La sentenza contro il pentito di mafia Gennaro Pulice stabilisce la veridicità delle sue dichiarazioni fatte lungo il corso dell'inchiesta agli inquirenti italiani. Ieri il giudice per l'udienza preliminare di Catanzaro ha condannato assieme a lui altri 33 imputati nel processo Andromeda, per vari reati quali l’associazione a delinquere di stampo mafioso, estorsioni e possesso armi. Accolte quasi in toto le richieste del pm Elio Romano. Pulice è stato condannato anche per 2 omicidi nel 2003 a Lamezia Terme.
L’operazione antimafia era scattata nel maggio del 2015 quando Pulice era stato arrestato. L'ex killer della 'ndrangheta, come noto, nel 2013 si trasferì a Lugano (dove aprì una serie di attività tra cui una fiduciaria e un bar), ottenendo a suo dire un permesso di residenza pagando un funzionario cantonale "di origini calabresi", ha specificato negli atti senza però fornire un nome.“La sentenza di ieri stabilisce l’attendibilità e l’affidabilità quale collaboratore di giustizia", ha riferito il pm Romano a Radio3i. Una sentenza stemperata dalla legge italiana. "In questo caso - specifica ancora il pm - Pulice ha beneficiato dell'attenuante speciale quale collaboratore di giustizia, se no avrebbe preso quasi sicuramente l'ergastolo".

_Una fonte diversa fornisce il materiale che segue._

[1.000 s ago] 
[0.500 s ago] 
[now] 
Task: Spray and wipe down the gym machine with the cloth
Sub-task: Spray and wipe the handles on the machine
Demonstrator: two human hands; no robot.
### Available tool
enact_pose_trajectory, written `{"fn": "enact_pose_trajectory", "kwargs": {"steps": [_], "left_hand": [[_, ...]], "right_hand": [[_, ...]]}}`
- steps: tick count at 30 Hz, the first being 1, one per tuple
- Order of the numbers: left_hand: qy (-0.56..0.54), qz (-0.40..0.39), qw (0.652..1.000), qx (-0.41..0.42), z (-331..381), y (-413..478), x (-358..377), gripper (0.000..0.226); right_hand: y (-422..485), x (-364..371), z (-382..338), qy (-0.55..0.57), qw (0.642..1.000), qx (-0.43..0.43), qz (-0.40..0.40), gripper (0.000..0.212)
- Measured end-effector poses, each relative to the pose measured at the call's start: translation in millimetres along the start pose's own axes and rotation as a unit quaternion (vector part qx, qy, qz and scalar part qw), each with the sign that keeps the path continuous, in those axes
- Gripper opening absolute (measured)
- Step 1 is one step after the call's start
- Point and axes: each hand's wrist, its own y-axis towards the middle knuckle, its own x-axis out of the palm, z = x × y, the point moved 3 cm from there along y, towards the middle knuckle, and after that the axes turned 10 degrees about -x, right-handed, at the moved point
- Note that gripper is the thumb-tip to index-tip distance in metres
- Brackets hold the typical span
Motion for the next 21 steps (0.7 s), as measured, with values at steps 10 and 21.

L'ipotesi secondo cui il pregiudicato avrebbe pagato un funzionario pubblico è stata smentita a più riprese dal Dipartimento delle Istituzioni e al momento sembra non legarsi al caso dei permessi fasulli emerso in questi giorni. Sul caso sembra comunque che il Ministero Pubblico della Confederazione sia a conoscenza e anche il Ministero del cantone si sia mosso. Le bocche tuttavia rimangono cucite.